Stored items from a collection
####################

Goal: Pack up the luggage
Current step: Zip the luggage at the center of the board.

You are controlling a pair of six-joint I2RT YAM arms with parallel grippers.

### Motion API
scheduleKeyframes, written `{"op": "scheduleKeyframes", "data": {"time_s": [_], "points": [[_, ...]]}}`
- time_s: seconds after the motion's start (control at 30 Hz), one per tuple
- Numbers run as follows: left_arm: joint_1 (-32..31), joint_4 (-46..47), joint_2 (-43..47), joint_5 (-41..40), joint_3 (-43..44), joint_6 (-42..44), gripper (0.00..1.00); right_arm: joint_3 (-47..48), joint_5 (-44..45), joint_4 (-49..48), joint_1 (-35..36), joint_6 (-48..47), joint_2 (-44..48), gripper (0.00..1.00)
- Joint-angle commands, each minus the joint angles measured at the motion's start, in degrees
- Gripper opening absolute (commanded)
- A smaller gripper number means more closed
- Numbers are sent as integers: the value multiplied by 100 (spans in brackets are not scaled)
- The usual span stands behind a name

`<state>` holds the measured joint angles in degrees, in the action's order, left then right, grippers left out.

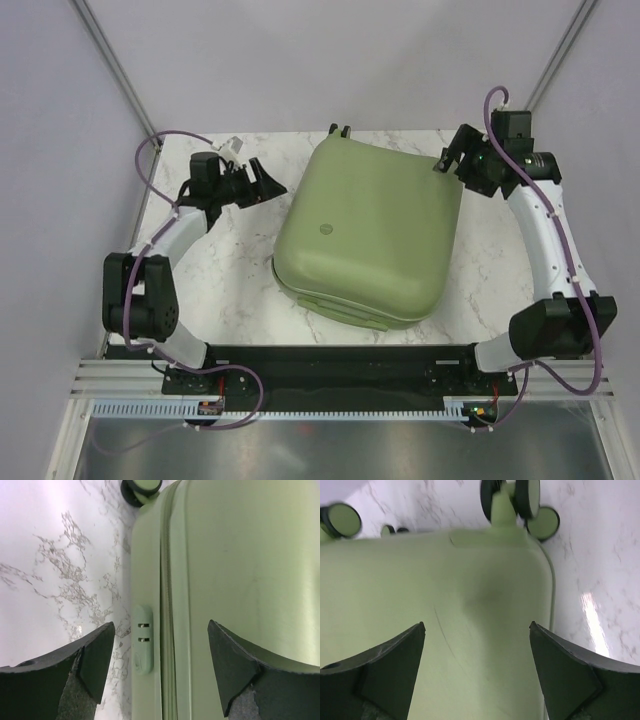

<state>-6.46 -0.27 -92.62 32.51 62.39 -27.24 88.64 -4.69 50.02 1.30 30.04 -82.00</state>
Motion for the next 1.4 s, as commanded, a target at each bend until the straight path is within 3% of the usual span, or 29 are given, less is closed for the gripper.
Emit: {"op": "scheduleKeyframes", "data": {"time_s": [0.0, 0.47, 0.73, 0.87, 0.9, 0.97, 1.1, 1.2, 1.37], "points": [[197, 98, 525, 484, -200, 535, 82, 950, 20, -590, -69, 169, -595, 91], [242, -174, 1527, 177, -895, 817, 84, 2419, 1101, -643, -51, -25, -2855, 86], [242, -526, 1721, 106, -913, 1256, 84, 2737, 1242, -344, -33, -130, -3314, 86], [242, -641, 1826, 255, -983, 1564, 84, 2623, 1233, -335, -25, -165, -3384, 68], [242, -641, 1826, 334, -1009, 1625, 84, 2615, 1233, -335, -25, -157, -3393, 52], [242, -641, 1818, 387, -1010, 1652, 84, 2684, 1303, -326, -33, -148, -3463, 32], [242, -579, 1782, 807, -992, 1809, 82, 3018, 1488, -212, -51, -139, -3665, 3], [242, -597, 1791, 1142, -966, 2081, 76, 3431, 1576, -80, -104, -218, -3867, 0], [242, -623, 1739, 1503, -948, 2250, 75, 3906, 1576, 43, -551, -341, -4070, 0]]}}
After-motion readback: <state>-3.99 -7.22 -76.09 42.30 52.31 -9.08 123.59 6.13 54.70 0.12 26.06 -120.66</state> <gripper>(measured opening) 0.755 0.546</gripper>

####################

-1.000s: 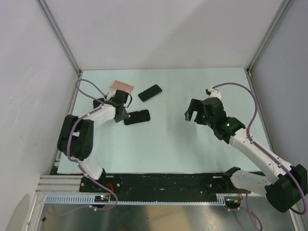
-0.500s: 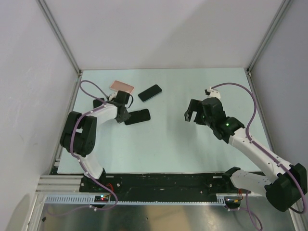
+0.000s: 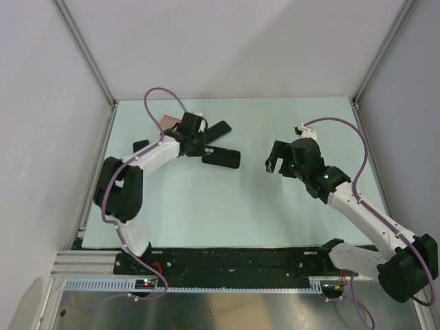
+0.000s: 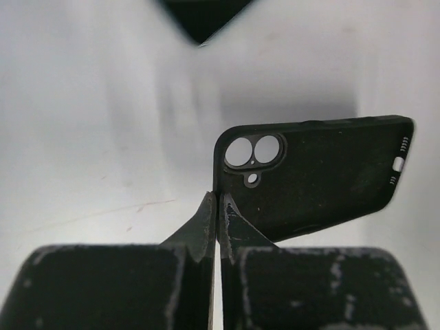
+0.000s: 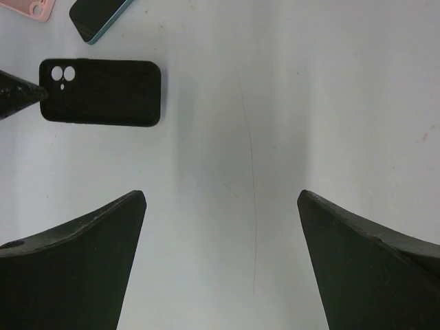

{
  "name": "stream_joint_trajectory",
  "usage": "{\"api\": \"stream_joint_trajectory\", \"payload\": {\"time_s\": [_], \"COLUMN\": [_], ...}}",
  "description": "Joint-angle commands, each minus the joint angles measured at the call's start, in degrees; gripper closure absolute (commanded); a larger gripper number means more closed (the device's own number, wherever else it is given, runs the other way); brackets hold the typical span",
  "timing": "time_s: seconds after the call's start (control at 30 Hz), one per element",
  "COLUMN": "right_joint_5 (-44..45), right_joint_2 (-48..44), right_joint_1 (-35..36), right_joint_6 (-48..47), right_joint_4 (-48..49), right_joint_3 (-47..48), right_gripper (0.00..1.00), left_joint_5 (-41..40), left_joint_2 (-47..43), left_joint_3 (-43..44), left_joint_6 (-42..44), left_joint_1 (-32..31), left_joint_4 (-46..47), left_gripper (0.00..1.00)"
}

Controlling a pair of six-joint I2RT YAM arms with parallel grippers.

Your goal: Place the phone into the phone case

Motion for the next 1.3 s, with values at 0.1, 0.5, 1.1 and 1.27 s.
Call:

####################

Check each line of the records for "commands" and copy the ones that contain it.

### Result of the exercise
- Joint-angle commands, each minus the joint angles measured at the motion's start, in degrees
  "description": "Joint-angle commands, each minus the joint angles measured at the call's start, in degrees; gripper closure absolute (commanded); a larger gripper number means more closed (the device's own number, wherever else it is given, runs the other way); brackets hold the typical span",

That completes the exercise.